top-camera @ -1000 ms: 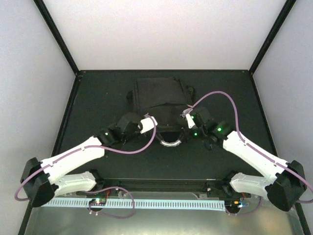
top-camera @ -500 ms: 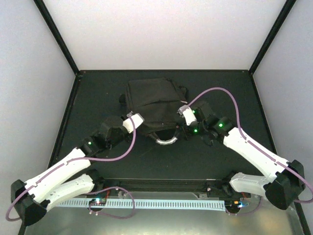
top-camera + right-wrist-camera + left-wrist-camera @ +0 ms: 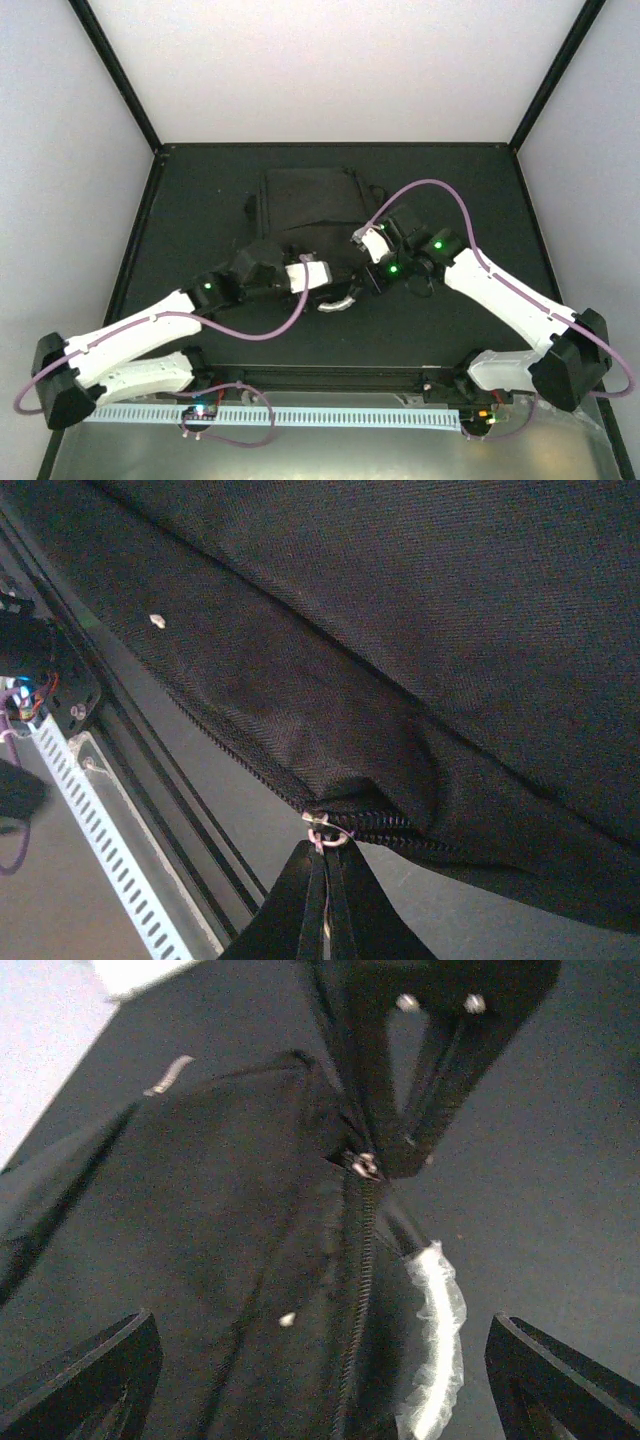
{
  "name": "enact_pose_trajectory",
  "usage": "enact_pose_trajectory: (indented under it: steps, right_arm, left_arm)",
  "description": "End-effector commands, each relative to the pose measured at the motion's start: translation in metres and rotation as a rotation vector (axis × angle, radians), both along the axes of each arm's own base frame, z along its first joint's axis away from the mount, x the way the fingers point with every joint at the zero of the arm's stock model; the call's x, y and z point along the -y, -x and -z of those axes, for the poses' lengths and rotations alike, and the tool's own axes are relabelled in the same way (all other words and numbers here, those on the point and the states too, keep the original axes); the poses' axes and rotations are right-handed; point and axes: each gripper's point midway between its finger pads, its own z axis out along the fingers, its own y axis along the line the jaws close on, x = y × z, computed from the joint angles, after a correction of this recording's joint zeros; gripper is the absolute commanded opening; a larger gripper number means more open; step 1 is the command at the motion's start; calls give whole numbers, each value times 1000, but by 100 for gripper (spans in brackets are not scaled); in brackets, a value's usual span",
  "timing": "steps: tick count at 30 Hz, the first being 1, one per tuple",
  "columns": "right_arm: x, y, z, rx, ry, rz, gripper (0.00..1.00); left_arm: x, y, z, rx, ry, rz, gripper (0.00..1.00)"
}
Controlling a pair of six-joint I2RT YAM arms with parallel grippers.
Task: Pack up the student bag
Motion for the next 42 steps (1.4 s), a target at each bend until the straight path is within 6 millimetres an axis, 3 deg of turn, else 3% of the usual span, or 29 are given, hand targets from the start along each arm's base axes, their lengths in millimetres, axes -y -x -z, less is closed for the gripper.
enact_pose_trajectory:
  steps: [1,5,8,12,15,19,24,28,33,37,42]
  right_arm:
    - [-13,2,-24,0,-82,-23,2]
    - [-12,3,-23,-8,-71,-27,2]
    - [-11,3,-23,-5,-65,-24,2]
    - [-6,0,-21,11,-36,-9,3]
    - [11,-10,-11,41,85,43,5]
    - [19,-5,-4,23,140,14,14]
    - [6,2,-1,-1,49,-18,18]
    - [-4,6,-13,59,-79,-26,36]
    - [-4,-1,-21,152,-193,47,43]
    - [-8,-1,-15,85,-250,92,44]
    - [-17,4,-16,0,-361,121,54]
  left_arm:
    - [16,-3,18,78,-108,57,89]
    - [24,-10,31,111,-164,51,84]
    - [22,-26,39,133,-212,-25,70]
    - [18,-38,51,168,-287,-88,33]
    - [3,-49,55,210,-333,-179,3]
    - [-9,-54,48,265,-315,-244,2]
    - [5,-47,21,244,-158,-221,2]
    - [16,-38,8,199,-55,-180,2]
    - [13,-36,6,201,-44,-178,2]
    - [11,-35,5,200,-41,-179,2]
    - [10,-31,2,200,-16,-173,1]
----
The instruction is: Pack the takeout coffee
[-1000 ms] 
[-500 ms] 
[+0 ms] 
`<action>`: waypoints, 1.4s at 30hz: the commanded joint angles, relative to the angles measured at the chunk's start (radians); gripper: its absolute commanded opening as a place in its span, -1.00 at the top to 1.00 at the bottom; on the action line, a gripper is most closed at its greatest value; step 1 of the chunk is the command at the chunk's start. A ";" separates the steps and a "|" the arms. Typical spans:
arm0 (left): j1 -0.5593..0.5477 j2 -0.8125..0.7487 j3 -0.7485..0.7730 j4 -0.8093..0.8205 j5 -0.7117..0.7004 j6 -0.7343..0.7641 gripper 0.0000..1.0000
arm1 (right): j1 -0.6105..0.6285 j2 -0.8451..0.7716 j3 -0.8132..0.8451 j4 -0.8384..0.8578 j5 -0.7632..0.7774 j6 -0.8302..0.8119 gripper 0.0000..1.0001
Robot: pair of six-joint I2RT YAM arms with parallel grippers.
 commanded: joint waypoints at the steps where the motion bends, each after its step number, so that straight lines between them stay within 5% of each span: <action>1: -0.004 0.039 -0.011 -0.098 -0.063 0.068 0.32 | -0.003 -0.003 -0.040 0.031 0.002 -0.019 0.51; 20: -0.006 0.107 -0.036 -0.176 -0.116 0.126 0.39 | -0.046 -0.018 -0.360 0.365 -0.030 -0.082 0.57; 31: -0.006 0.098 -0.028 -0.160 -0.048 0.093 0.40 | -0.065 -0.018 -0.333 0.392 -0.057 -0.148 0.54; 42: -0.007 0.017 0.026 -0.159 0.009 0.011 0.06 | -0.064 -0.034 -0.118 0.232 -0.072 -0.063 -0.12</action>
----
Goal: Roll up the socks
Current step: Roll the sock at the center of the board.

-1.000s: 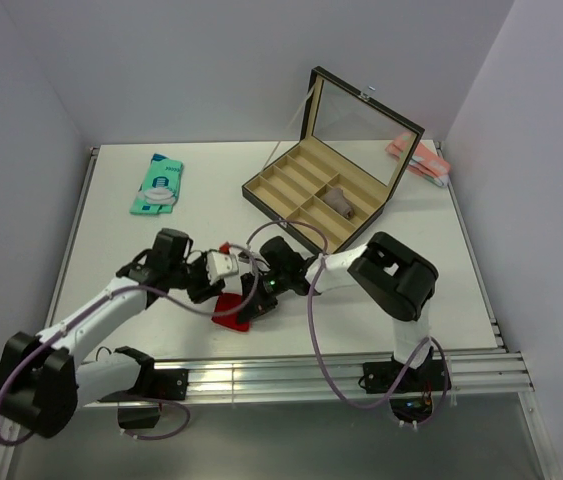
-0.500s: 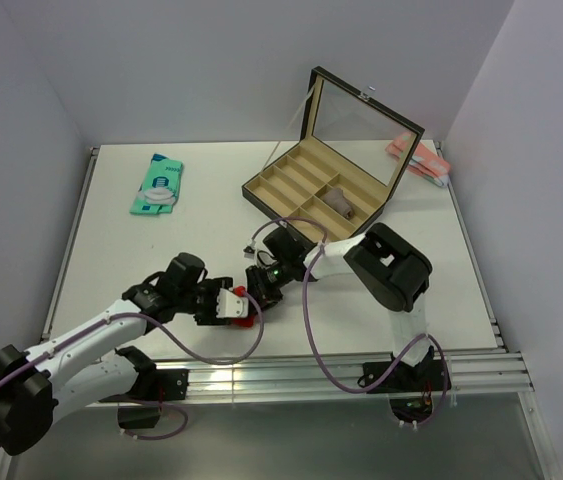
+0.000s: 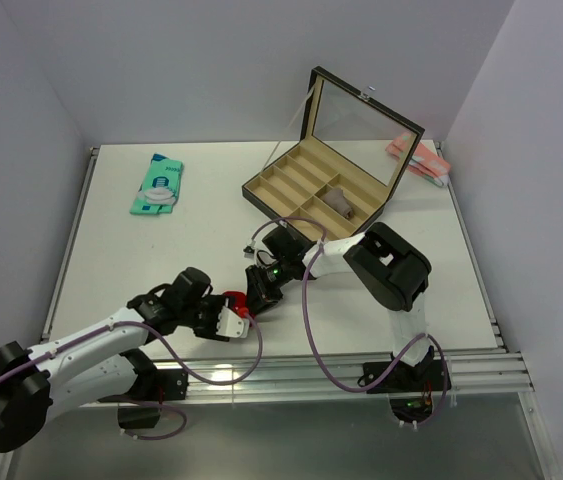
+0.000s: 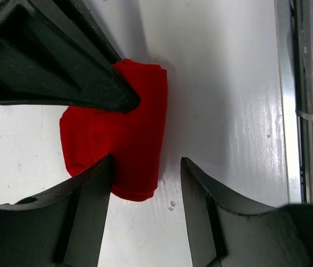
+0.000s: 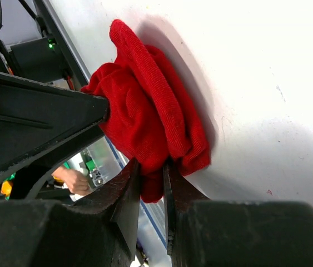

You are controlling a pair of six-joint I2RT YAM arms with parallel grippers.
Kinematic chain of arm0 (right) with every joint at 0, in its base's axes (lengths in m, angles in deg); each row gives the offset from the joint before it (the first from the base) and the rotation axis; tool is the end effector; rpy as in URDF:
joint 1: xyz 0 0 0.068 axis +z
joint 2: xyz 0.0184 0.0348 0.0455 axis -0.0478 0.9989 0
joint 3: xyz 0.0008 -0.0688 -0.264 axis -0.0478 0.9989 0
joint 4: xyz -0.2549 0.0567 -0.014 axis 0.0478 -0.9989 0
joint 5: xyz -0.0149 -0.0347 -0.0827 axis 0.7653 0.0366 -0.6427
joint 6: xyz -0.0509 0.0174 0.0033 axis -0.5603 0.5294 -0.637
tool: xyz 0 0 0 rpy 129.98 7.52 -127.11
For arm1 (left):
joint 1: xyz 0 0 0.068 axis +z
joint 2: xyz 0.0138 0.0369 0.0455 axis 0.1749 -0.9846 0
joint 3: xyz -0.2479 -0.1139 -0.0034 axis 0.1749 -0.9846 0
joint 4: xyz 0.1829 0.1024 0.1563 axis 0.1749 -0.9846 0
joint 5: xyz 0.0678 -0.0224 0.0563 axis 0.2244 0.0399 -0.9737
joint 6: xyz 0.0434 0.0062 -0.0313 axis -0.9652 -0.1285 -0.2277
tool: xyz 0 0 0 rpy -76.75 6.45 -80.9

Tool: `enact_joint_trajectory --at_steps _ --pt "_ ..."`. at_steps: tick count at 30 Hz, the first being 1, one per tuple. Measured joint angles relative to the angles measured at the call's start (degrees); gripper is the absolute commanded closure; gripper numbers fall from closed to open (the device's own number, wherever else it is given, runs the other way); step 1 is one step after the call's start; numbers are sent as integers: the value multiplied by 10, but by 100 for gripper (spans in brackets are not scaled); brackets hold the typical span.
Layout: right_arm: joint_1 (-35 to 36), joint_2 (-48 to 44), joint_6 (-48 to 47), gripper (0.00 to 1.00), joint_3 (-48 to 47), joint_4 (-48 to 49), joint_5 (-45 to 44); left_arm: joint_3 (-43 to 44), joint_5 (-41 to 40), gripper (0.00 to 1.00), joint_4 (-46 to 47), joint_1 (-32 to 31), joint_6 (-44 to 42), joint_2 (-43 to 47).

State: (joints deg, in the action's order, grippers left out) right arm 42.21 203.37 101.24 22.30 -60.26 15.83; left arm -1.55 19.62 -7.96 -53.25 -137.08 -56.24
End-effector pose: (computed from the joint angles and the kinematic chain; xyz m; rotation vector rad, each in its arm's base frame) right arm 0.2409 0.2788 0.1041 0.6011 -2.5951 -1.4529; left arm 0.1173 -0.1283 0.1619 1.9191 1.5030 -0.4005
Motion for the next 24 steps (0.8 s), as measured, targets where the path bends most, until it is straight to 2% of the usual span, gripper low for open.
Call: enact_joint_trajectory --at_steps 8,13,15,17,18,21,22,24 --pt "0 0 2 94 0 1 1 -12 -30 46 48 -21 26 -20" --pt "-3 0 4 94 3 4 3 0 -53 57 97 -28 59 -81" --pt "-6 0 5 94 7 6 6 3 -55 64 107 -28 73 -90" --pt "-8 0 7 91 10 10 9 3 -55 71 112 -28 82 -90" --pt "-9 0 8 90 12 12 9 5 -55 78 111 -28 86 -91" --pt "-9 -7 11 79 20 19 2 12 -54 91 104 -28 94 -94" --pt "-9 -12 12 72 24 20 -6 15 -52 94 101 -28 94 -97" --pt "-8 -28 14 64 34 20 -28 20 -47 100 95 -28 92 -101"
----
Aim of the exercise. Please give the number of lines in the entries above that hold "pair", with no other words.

Output of the task. 3